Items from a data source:
※

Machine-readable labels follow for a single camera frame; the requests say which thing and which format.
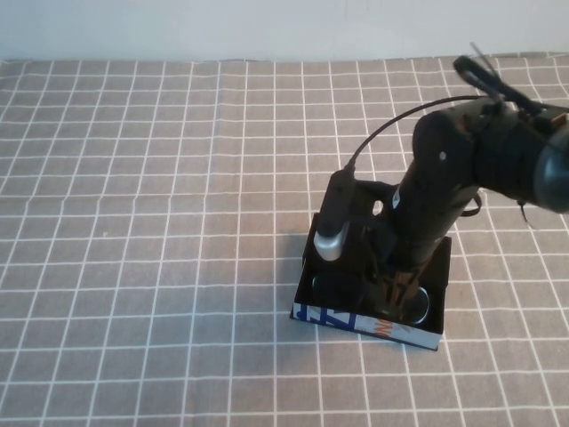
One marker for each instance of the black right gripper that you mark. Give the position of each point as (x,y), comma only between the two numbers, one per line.
(427,213)

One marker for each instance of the black printed glasses case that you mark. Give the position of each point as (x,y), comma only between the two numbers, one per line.
(438,284)

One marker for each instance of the black frame glasses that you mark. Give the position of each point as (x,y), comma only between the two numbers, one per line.
(331,291)

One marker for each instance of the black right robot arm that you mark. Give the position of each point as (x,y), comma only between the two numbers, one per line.
(502,155)

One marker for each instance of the grey white-grid tablecloth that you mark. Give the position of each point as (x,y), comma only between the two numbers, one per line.
(133,222)

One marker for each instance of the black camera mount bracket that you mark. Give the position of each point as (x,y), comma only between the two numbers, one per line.
(369,209)

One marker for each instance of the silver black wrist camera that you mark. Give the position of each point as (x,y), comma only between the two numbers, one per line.
(333,213)

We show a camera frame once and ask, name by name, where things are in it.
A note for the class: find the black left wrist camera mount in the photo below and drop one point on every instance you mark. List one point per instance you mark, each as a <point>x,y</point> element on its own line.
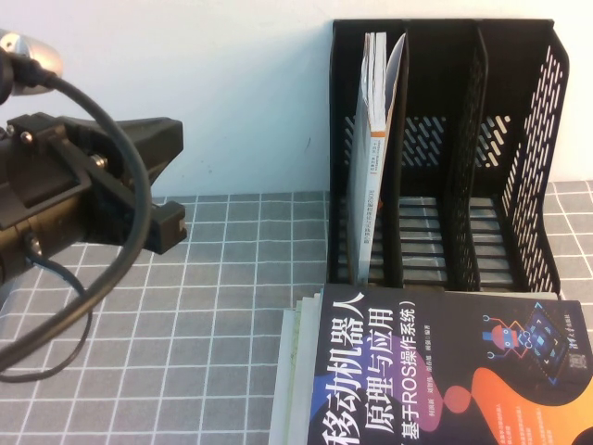
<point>41,153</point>

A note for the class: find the grey checked tablecloth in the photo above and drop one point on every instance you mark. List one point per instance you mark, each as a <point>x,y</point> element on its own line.
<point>208,324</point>

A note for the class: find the dark mobile robot book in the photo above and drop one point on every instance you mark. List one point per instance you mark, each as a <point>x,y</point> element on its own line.
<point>417,371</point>

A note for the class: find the white ROS2 book orange edge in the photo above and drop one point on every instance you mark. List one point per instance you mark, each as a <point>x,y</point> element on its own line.
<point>366,208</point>

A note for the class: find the black three-slot book stand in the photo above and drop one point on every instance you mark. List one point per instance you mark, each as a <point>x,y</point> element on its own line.
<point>509,139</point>

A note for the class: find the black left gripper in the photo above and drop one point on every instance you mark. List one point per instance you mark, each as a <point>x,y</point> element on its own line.
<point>111,218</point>

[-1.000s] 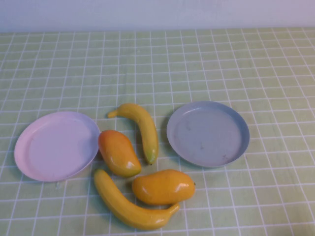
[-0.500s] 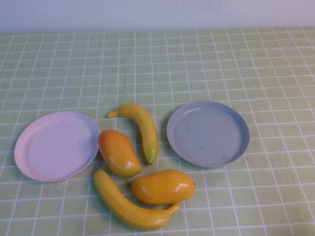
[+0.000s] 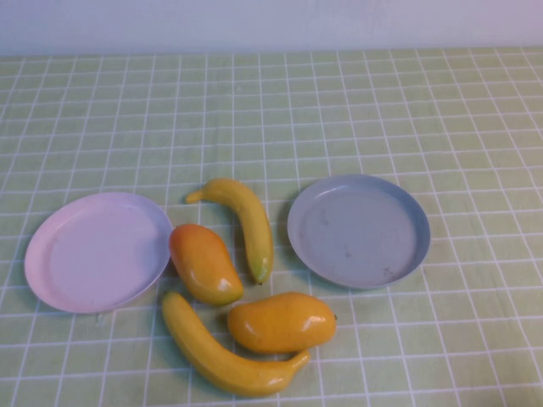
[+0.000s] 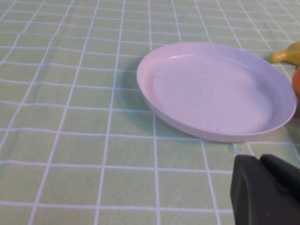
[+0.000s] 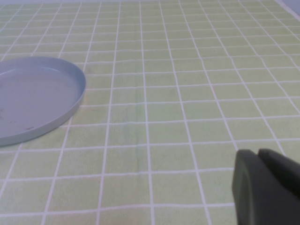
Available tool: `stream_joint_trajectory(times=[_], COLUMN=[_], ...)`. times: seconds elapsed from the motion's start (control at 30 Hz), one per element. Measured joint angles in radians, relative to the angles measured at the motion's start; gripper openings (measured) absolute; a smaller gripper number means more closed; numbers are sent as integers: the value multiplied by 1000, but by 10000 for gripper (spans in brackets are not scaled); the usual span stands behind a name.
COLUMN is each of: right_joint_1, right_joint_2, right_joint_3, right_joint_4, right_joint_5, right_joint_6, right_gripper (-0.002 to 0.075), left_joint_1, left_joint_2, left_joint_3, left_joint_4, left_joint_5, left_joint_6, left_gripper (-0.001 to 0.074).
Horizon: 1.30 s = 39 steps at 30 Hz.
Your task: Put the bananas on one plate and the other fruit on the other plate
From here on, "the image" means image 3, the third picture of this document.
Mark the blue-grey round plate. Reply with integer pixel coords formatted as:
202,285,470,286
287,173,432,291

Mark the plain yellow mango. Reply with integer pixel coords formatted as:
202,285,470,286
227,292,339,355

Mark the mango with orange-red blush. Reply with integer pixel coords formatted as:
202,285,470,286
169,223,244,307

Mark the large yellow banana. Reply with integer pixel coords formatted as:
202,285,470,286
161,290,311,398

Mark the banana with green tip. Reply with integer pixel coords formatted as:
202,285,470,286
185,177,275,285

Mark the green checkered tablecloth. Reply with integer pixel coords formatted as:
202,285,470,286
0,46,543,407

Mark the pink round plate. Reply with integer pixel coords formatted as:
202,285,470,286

※

Task details ->
Return exactly the lines from the line bearing "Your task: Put" to the end of the records, inclusive of both; include no other lines.

Answer to the exercise ->
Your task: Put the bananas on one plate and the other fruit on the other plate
From here on, "the image" means image 3, the third picture of this document.
Mark the blue-grey round plate. Reply with integer pixel coords formatted as:
202,285,470,286
287,173,432,291

Mark the plain yellow mango. Reply with integer pixel coords formatted as:
202,285,470,286
227,292,339,355

Mark the mango with orange-red blush. Reply with integer pixel coords formatted as:
202,285,470,286
169,223,244,307

Mark the large yellow banana. Reply with integer pixel coords formatted as:
202,285,470,286
161,290,311,398

Mark the banana with green tip. Reply with integer pixel coords formatted as:
202,285,470,286
185,177,275,285

Mark the green checkered tablecloth. Reply with integer pixel coords formatted as:
202,285,470,286
0,46,543,407

Mark the pink round plate. Reply with integer pixel coords formatted as:
202,285,470,286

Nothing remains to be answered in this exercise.